Extracted records:

--- START ---

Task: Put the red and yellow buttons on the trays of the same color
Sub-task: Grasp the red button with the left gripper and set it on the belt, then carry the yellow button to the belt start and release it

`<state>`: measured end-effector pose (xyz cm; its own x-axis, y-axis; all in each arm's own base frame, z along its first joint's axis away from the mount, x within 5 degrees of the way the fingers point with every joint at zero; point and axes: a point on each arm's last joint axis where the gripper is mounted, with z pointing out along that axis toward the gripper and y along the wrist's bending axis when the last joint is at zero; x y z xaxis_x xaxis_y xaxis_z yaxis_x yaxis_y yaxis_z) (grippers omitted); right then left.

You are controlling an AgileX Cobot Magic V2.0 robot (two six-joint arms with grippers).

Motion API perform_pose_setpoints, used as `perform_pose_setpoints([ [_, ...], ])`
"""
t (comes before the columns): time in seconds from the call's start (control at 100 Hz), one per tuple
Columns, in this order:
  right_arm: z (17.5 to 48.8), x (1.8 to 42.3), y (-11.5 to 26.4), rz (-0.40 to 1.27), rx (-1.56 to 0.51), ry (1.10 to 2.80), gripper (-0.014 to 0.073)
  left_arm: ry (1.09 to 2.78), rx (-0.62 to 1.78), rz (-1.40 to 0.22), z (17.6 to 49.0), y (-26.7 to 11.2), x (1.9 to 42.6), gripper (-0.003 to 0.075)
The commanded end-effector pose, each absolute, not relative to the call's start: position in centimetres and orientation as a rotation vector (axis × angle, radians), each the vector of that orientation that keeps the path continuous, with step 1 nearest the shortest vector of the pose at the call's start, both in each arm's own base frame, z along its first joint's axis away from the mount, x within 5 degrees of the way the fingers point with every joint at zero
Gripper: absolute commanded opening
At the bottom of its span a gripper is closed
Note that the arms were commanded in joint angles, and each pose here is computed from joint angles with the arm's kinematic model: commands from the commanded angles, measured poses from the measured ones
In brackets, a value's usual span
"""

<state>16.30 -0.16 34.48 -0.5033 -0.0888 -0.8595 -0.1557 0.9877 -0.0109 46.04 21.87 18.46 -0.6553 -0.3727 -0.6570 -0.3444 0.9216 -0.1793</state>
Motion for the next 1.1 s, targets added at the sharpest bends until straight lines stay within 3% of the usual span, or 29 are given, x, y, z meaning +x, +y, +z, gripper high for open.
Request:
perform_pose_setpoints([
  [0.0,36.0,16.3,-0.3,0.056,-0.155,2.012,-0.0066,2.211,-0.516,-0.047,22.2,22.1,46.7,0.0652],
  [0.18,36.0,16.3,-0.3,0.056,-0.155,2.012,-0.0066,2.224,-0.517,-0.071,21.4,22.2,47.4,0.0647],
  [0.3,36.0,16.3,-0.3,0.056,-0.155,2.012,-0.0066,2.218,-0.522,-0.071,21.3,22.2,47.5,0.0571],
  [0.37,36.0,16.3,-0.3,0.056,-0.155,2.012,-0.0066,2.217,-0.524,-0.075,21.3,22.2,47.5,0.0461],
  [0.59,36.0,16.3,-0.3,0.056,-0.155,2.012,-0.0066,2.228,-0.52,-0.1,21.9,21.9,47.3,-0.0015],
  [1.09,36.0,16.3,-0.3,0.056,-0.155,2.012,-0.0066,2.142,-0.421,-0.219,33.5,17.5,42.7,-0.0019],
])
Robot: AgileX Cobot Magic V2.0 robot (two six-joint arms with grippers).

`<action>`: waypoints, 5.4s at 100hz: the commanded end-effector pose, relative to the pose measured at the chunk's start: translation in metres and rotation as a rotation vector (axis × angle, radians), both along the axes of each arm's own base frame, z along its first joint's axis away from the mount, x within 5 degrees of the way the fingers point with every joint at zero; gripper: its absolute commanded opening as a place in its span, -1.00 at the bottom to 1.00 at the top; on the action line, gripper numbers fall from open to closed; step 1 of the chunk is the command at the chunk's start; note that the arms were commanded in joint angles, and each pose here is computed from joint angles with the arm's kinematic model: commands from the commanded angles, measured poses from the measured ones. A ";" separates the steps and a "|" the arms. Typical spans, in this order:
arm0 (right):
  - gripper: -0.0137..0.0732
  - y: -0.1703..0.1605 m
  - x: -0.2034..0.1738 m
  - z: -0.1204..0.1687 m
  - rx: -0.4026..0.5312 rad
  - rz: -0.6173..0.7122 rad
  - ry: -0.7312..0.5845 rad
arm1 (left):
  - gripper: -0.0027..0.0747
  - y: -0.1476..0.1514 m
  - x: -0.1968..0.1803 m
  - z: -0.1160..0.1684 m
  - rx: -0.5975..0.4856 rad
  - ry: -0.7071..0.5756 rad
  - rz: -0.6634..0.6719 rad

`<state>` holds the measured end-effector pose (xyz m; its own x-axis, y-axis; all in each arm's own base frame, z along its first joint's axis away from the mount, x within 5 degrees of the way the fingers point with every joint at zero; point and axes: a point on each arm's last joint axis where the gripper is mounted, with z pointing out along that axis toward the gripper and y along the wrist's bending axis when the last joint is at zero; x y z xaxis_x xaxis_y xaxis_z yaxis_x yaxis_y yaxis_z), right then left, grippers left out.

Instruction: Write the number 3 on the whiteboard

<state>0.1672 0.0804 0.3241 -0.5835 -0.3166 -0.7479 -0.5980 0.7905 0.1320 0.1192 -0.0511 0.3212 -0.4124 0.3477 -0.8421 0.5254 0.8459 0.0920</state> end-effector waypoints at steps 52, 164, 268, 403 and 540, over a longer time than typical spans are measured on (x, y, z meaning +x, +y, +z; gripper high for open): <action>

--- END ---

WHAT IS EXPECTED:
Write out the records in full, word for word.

PROBLEM SOLUTION:
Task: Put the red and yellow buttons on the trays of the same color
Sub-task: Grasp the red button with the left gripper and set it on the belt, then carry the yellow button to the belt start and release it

`<state>`: measured end-effector pose (xyz cm; its own x-axis, y-axis; all in each arm's own base frame, z along its first joint's axis away from the mount, x within 5 degrees of the way the fingers point with every joint at zero; point and axes: a point on each arm's last joint axis where the gripper is mounted, with z pointing out along that axis toward the gripper and y along the wrist's bending axis when the last joint is at zero; x y z xaxis_x xaxis_y xaxis_z yaxis_x yaxis_y yaxis_z) (grippers omitted); right then left.

You are controlling an AgileX Cobot Magic V2.0 robot (two six-joint arms with grippers).

Motion API perform_pose_setpoints, used as `perform_pose_setpoints([ [_, ...], ])`
"""
t (comes before the columns): time in seconds from the call's start (control at 100 Hz), one per tuple
Columns, in this order:
  right_arm: z (17.5 to 48.8), x (1.8 to 42.3), y (-11.5 to 26.4), rz (-0.40 to 1.27), rx (-1.56 to 0.51), ry (1.10 to 2.80), gripper (-0.014 to 0.073)
  left_arm: ry (1.09 to 2.78), rx (-0.62 to 1.78), rz (-1.40 to 0.22), z (17.6 to 49.0), y (-26.7 to 11.2), x (1.9 to 42.6), gripper (-0.003 to 0.075)
The commanded end-effector pose, each absolute, not relative to the call's start: position in centimetres and orientation as a rotation vector (axis × angle, radians), each the vector of that orientation that keeps the path continuous, with step 1 nearest the shortest vector of the pose at the call's start, both in each arm's own base frame, z along its first joint's axis away from the mount, x within 5 degrees of the way the fingers point with every joint at zero
Gripper: absolute commanded opening
At the bottom of its span a gripper is closed
Note that the arms were commanded in joint angles, and each pose here is computed from joint angles with the arm's kinematic model: commands from the commanded angles, measured poses from the measured ones
In brackets, a value's usual span
"""

<state>16.30 -0.16 34.48 -0.5033 -0.0888 -0.8595 -0.1557 0.9877 -0.0109 46.04 21.87 18.46 -0.6553 -0.3727 -0.6570 -0.3444 0.9216 -0.1793</state>
Motion for the next 1.1 s, targets added at the sharpest bends until straight lines stay within 3% of the usual span, or 29 are given, x, y, z meaning +x, +y, +z, gripper high for open.
Request:
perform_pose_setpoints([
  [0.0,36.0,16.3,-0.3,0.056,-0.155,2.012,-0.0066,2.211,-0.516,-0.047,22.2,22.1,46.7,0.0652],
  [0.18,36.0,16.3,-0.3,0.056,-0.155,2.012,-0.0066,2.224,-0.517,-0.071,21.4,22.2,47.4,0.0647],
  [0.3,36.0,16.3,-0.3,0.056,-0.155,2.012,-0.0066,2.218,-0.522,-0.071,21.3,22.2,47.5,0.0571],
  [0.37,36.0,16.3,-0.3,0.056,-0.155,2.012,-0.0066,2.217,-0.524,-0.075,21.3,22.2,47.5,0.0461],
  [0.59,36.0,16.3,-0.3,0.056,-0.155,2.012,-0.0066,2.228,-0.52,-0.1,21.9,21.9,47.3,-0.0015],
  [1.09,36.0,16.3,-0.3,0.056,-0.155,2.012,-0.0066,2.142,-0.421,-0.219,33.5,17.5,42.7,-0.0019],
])
Robot: AgileX Cobot Magic V2.0 robot (two six-joint arms with grippers).

`<action>`: waypoints, 5.4s at 100hz: the commanded end-effector pose, relative to the pose measured at the chunk's start: translation in metres and rotation as a rotation vector (axis × angle, radians), both along the axes of each arm's own base frame, z along its first joint's axis away from the mount, x within 5 degrees of the way the fingers point with every joint at zero; gripper: its absolute commanded opening as a place in its span, -1.00 at the bottom to 1.00 at the top; on the action line, gripper numbers fall from open to closed; step 1 of the chunk is the command at the chunk's start; note that the arms were commanded in joint angles, and each pose here is computed from joint angles with the arm's kinematic model: commands from the commanded angles, measured poses from the measured ones. A ";" separates the steps and a "|" the arms. Typical spans, in this order:
arm0 (right):
  - gripper: -0.0137..0.0732
  - y: -0.1703..0.1605 m
  - x: -0.2034..0.1738 m
  - z: -0.1204..0.1687 m
  - rx: -0.4026..0.5312 rad
  - rz: -0.6173..0.7122 rad
  - ry: -0.7312..0.5845 rad
arm1 (left):
  - gripper: -0.0027..0.0747
  - y: -0.1476..0.1514 m
  - x: -0.1968..0.1803 m
  - z: -0.1160..0.1684 m
  - rx: -0.5975..0.4856 rad
  - ry: -0.7071..0.5756 rad
  - rz: -0.6634..0.6719 rad

`<state>` holds the measured end-effector pose (xyz m; its own x-axis, y-axis; all in each arm's own base frame, z along its first joint's axis away from the mount, x within 5 degrees of the way the fingers point with every joint at zero; point and axes: a point on each arm's last joint axis where the gripper is mounted, with z pointing out along that axis toward the gripper and y along the wrist's bending axis when the last joint is at zero; x y z xaxis_x xaxis_y xaxis_z yaxis_x yaxis_y yaxis_z), right then left, grippers left out.

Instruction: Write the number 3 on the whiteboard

<state>0.1672 0.0804 0.3241 -0.5835 -0.3166 -0.7479 -0.5980 0.7905 0.1320 0.1192 -0.0511 0.3212 -0.4124 0.3477 -0.8421 0.5254 0.8459 0.0920</state> end-effector waypoints at steps 52, 164, 268, 403 and 540, over a longer time than typical spans are measured on (x, y, z meaning +x, +y, +z; gripper high for open): <action>

This answer requires no additional content.